## EXERCISE
Each line from the one containing "Run detection for window" onward, through the end of the entries, is to be transcribed exactly; nothing else is to be included.

##########

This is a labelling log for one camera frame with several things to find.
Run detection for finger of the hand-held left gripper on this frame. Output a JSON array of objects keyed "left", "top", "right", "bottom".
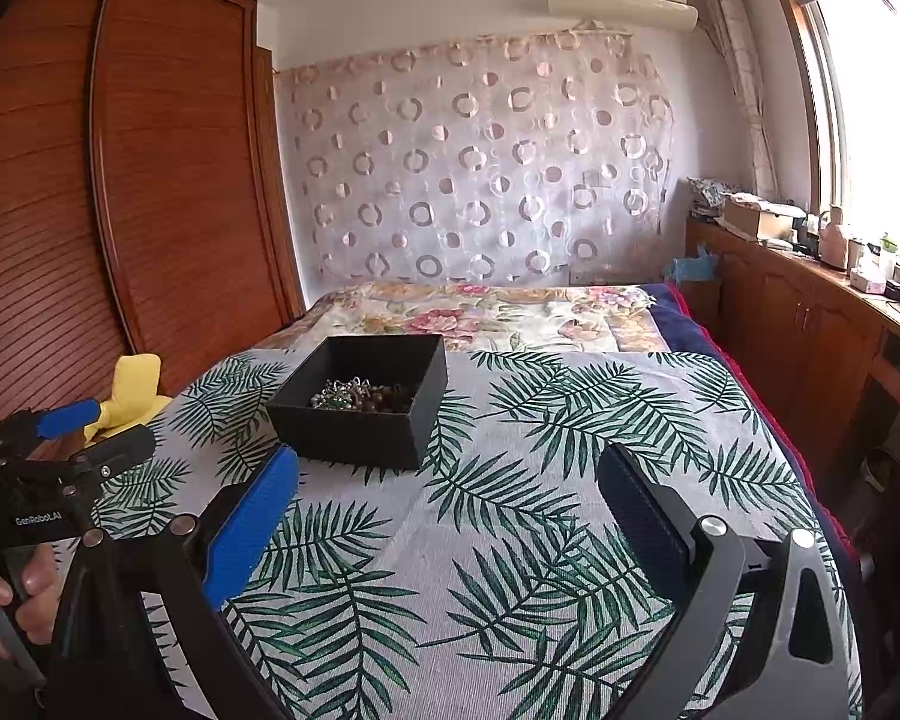
[
  {"left": 71, "top": 425, "right": 157, "bottom": 477},
  {"left": 30, "top": 399, "right": 103, "bottom": 442}
]

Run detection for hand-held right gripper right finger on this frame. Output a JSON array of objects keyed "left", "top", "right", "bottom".
[{"left": 596, "top": 444, "right": 854, "bottom": 720}]

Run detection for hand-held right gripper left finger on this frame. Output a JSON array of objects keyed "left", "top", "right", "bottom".
[{"left": 45, "top": 444, "right": 302, "bottom": 720}]

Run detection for black jewelry box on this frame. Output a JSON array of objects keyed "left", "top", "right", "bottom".
[{"left": 266, "top": 334, "right": 449, "bottom": 472}]

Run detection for silver cuff bracelet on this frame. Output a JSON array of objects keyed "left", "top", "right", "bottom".
[{"left": 311, "top": 375, "right": 370, "bottom": 411}]

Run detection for person's left hand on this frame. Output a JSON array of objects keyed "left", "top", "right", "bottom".
[{"left": 0, "top": 538, "right": 62, "bottom": 657}]

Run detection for yellow cloth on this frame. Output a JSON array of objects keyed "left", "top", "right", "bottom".
[{"left": 82, "top": 354, "right": 173, "bottom": 443}]

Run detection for leaf-print cloth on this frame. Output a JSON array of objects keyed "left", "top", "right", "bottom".
[{"left": 56, "top": 349, "right": 863, "bottom": 720}]

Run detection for navy red-edged blanket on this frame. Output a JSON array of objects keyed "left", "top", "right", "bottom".
[{"left": 630, "top": 281, "right": 867, "bottom": 586}]

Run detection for wooden wardrobe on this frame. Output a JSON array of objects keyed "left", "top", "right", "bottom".
[{"left": 0, "top": 0, "right": 306, "bottom": 466}]

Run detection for blue plastic bag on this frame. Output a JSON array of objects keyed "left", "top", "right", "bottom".
[{"left": 664, "top": 251, "right": 723, "bottom": 305}]

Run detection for floral blanket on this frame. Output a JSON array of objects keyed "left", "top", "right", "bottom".
[{"left": 259, "top": 281, "right": 672, "bottom": 355}]

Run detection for wooden cabinet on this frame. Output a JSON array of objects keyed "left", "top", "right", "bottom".
[{"left": 685, "top": 217, "right": 900, "bottom": 466}]

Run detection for cardboard box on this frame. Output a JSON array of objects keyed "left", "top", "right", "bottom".
[{"left": 722, "top": 193, "right": 807, "bottom": 242}]

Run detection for tissue box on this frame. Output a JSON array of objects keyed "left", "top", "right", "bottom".
[{"left": 849, "top": 262, "right": 890, "bottom": 295}]

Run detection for patterned crumpled cloth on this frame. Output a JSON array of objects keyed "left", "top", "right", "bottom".
[{"left": 686, "top": 175, "right": 743, "bottom": 209}]

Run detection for white kettle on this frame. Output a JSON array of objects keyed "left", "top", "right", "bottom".
[{"left": 816, "top": 206, "right": 850, "bottom": 272}]

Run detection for circle-pattern sheer curtain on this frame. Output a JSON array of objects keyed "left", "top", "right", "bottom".
[{"left": 274, "top": 28, "right": 677, "bottom": 287}]

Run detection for patterned window curtain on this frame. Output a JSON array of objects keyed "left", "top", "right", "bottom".
[{"left": 694, "top": 0, "right": 781, "bottom": 200}]

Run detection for window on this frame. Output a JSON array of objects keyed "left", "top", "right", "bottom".
[{"left": 765, "top": 0, "right": 900, "bottom": 241}]

##########

## WRITTEN RESPONSE
Run detection for window on this frame. Output a JSON array of objects keyed "left", "top", "right", "bottom".
[{"left": 765, "top": 0, "right": 900, "bottom": 241}]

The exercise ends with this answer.